THE DATA
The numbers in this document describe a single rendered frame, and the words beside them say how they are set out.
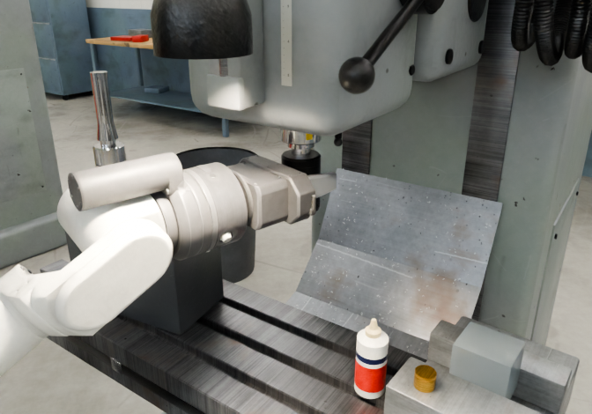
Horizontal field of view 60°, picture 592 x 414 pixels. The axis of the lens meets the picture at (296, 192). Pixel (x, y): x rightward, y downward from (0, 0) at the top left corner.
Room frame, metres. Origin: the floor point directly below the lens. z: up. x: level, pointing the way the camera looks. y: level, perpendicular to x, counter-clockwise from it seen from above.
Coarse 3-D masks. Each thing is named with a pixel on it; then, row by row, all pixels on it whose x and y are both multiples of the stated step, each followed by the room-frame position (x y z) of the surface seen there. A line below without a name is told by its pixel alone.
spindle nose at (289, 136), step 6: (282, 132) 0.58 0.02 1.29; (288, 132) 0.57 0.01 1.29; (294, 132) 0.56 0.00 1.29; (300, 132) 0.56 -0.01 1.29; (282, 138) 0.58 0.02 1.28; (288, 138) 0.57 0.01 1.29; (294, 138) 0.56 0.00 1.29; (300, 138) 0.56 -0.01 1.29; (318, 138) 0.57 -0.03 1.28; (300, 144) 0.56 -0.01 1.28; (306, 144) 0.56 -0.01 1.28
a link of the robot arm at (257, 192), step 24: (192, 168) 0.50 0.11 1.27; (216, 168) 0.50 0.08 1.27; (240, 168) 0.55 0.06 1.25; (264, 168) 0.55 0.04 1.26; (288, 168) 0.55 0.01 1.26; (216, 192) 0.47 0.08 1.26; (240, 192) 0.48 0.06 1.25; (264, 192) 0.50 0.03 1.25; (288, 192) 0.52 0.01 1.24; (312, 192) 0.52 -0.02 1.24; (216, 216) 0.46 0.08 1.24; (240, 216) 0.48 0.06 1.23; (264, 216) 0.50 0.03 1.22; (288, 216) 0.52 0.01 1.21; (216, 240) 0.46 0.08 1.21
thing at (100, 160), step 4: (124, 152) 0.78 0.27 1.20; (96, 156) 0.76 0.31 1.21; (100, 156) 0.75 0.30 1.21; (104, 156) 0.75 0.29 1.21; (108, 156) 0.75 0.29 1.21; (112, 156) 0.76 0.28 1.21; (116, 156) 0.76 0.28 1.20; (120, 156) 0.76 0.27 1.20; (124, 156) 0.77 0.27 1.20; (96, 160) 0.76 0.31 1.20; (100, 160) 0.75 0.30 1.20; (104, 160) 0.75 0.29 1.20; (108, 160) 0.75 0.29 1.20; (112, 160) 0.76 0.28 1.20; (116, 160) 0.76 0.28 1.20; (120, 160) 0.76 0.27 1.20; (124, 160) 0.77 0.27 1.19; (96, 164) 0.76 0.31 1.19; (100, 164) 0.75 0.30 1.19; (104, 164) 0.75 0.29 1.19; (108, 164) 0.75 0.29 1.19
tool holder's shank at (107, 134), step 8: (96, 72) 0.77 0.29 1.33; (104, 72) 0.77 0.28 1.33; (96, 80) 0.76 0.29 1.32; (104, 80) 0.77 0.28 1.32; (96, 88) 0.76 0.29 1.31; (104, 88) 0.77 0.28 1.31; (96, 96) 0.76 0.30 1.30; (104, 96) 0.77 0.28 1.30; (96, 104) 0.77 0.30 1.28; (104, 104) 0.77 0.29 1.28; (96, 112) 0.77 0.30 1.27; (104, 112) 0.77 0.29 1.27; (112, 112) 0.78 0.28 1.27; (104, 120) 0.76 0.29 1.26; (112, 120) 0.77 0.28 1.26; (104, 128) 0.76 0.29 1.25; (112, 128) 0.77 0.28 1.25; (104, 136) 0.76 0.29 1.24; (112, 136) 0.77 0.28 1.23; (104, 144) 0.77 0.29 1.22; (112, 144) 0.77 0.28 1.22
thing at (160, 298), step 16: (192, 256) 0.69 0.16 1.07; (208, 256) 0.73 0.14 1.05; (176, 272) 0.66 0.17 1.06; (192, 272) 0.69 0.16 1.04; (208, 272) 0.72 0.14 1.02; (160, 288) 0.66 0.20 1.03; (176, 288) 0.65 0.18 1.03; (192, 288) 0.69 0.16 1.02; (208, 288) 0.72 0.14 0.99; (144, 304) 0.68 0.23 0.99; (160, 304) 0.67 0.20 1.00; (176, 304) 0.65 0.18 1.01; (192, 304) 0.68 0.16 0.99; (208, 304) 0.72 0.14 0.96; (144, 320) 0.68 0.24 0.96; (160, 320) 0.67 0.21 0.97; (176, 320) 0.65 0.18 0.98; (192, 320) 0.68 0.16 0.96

...

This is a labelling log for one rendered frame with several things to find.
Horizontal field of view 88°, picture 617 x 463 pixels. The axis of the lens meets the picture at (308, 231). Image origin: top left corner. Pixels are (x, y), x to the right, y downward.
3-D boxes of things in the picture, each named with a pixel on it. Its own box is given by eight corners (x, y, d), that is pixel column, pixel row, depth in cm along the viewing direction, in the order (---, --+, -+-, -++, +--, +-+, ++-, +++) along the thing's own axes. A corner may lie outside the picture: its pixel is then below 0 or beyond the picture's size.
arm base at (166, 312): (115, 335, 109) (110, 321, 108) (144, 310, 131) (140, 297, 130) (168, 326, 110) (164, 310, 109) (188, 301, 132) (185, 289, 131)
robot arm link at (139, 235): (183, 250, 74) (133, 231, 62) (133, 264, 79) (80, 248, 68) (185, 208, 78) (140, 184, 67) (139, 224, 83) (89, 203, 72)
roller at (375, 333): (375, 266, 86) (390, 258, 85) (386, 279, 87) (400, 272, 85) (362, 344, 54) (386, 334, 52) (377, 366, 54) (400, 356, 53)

YOUR GOAL
Among the lines of the data above, find those with the word "field" and show them.

OUTPUT FOR THIS TASK
Horizontal field of view 60°, picture 592 x 414 pixels. The axis of the lens meets the picture at (296, 192). Pixel (x, y): x rightward, y downward from (0, 0) at the top left corner.
Horizontal field of view 88°, picture 617 x 463 pixels. The axis of the lens meets the picture at (308, 231). Image origin: top left corner. Pixels are (x, y), x to the right, y downward.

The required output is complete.